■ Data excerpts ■
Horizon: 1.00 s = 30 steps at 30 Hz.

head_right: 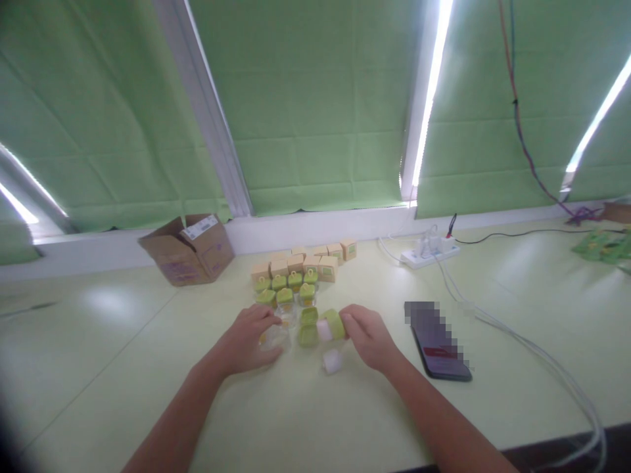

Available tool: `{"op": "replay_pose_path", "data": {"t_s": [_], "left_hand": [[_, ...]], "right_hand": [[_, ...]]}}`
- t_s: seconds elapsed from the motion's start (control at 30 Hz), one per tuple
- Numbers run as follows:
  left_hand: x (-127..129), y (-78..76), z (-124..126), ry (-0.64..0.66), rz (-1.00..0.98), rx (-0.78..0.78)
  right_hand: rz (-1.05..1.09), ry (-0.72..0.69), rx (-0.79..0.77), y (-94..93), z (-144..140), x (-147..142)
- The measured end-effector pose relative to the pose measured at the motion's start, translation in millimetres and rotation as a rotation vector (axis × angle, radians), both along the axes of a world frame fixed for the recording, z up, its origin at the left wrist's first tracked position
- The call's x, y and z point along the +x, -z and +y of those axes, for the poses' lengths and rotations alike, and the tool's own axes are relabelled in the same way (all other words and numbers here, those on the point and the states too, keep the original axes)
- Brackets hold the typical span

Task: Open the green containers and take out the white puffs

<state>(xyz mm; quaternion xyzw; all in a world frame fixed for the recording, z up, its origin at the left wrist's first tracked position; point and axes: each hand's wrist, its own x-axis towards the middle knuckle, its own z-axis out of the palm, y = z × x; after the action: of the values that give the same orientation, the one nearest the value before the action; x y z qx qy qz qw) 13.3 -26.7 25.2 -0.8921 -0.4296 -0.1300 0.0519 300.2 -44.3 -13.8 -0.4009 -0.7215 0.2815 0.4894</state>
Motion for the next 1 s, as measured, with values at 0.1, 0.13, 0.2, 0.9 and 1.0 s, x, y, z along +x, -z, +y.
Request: {"op": "replay_pose_path", "data": {"t_s": [0.1,0.13,0.2,0.9,1.0], "left_hand": [[-1.2,0.4,0.9,-0.005,0.003,0.001],[-1.5,0.3,0.9,-0.004,0.001,0.001],[-1.7,-0.5,0.6,-0.002,-0.008,0.004],[55.5,14.2,-27.4,0.386,-0.212,0.065],[57.2,13.7,-28.4,0.418,-0.173,0.089]], "right_hand": [[-0.005,0.005,-0.013,0.4,-0.4,0.3],[-0.004,0.004,-0.018,0.5,-0.6,0.2],[-0.002,-0.001,-0.030,0.7,-0.7,-0.2],[0.010,-0.356,-0.312,-4.9,-13.6,-11.5],[-0.001,-0.352,-0.339,-3.4,-14.3,-11.6]]}}
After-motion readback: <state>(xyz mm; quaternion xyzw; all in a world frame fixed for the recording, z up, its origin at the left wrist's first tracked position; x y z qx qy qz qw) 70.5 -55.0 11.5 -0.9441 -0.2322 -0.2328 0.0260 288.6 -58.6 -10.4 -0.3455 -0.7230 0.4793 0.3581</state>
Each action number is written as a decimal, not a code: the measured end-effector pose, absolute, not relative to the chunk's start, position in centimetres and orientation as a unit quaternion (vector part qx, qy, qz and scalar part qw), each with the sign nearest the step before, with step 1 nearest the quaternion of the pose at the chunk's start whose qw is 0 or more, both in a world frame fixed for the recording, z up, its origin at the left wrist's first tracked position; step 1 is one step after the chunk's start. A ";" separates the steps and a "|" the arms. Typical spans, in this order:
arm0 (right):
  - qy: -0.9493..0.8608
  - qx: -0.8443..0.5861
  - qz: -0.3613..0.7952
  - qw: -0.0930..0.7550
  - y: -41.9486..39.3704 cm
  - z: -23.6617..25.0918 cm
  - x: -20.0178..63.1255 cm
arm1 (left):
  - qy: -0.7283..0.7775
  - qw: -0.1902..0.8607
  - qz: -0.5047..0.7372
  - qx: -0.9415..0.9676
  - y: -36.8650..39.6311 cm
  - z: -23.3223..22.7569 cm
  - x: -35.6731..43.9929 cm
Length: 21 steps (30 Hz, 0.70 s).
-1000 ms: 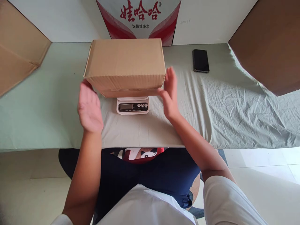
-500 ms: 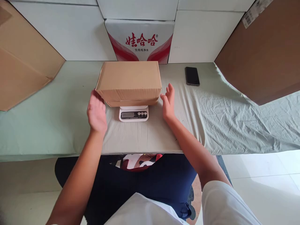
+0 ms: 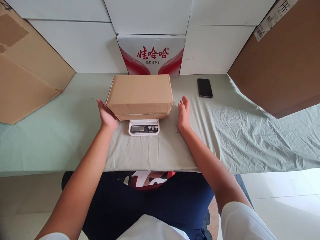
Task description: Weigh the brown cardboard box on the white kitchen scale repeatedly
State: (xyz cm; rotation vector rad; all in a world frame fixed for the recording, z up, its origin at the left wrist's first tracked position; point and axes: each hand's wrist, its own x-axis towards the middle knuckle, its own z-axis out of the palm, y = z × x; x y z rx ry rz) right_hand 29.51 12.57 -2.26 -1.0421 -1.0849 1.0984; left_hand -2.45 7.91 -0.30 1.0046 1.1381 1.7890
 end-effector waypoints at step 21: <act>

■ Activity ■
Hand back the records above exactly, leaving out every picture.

■ Result of the exercise ■
Horizon: 1.00 s = 30 steps at 30 Hz.

head_right: 

Available tool: `{"op": "replay_pose_path", "data": {"t_s": [_], "left_hand": [[_, ...]], "right_hand": [[_, ...]]}}`
- t_s: seconds elapsed from the motion's start (control at 30 Hz), one per tuple
- Numbers run as follows:
  left_hand: x (-127..129), y (-78..76), z (-124..126), ry (-0.64..0.66), rz (-1.00..0.98), rx (-0.78..0.78)
  right_hand: rz (-1.05..1.09), ry (-0.72..0.69), rx (-0.79..0.77), y (-94..93), z (-144..140), x (-147..142)
- The measured end-effector pose relative to the pose measured at the motion's start, translation in millimetres and rotation as a rotation vector (axis × angle, radians), both along the axes of a world frame fixed for the recording, z up, its origin at the left wrist's first tracked position
- The call's x, y and z point along the +x, -z and +y of those axes, for the poses' lengths and rotations alike, and the tool's own axes are relabelled in the same way (all other words and numbers here, those on the point and the states too, keep the original axes)
- Brackets hold the typical span

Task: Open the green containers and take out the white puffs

<state>(xyz mm; quaternion xyzw; all in a world frame fixed for the recording, z up, its origin at the left wrist's first tracked position; point and axes: each hand's wrist, its own x-axis towards the middle knuckle, its own z-axis out of the palm, y = z × x; after the action: of the values that give the same orientation, the one nearest the value before the action; x y z qx qy qz qw) 13.3 -26.7 25.2 -0.8921 -0.4296 -0.1300 0.0519 300.2 -44.3 -13.8 -0.4009 -0.7215 0.2815 0.4894</state>
Motion for the next 1 s, as measured, with values at 0.1, 0.13, 0.2, 0.9 and 1.0 s, x, y, z along +x, -z, +y.
Request: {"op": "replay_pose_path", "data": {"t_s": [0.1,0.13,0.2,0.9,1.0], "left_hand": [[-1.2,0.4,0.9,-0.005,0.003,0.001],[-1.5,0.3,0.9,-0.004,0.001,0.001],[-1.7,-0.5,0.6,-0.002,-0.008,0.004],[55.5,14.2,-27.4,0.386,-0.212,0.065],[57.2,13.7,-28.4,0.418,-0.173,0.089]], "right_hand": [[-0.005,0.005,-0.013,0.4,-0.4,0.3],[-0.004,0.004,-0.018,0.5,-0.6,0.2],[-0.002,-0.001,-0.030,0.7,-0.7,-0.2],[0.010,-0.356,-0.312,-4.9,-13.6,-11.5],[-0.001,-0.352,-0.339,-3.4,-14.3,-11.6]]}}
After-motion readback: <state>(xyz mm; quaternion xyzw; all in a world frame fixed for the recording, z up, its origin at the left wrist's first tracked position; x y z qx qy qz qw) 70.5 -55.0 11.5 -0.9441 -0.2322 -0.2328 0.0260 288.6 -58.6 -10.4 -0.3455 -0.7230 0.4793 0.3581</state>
Each action number is written as a decimal, not a code: the measured end-effector pose, absolute, not relative to the chunk's start, position in centimetres and orientation as a unit quaternion (vector part qx, qy, qz and scalar part qw), each with the sign nearest the step before, with step 1 nearest the quaternion of the pose at the chunk's start whose qw is 0 or more, both in a world frame fixed for the recording, z up, its origin at the left wrist's first tracked position; step 1 is one step after the chunk's start. A ";" separates the steps and a "|" the arms. Typical spans, in this order:
arm0 (right):
  - qy: -0.9493..0.8608
  - qx: -0.8443..0.5861
  - qz: -0.3613..0.7952
  - qw: -0.0930..0.7550
  - y: -41.9486..39.3704 cm
  - z: -23.6617..25.0918 cm
  - x: -20.0178..63.1255 cm
arm1 (left):
  - qy: -0.7283..0.7775
  - qw: -0.1902..0.8607
  - qz: -0.5047..0.7372
  - qx: -0.9415..0.9676
  - y: -36.8650..39.6311 cm
  - z: -23.3223..22.7569 cm
  - x: -35.6731..43.9929 cm
Length: 21 steps (30 Hz, 0.70 s).
-1000 ms: 
-500 ms: 
+0 ms: 
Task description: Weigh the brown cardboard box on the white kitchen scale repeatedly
State: (xyz cm; rotation vector rad; all in a world frame fixed for the recording, z up, its origin at the left wrist's first tracked position; point and axes: each hand's wrist, its own x-axis towards the middle knuckle, its own z-axis out of the palm, y = z × x; x y z rx ry rz) right_hand 29.51 12.57 -2.26 -1.0421 -1.0849 1.0984; left_hand -2.45 7.91 -0.30 1.0046 1.1381 1.7890
 end-effector waypoints at step 21: <act>

Nothing further remains in the output.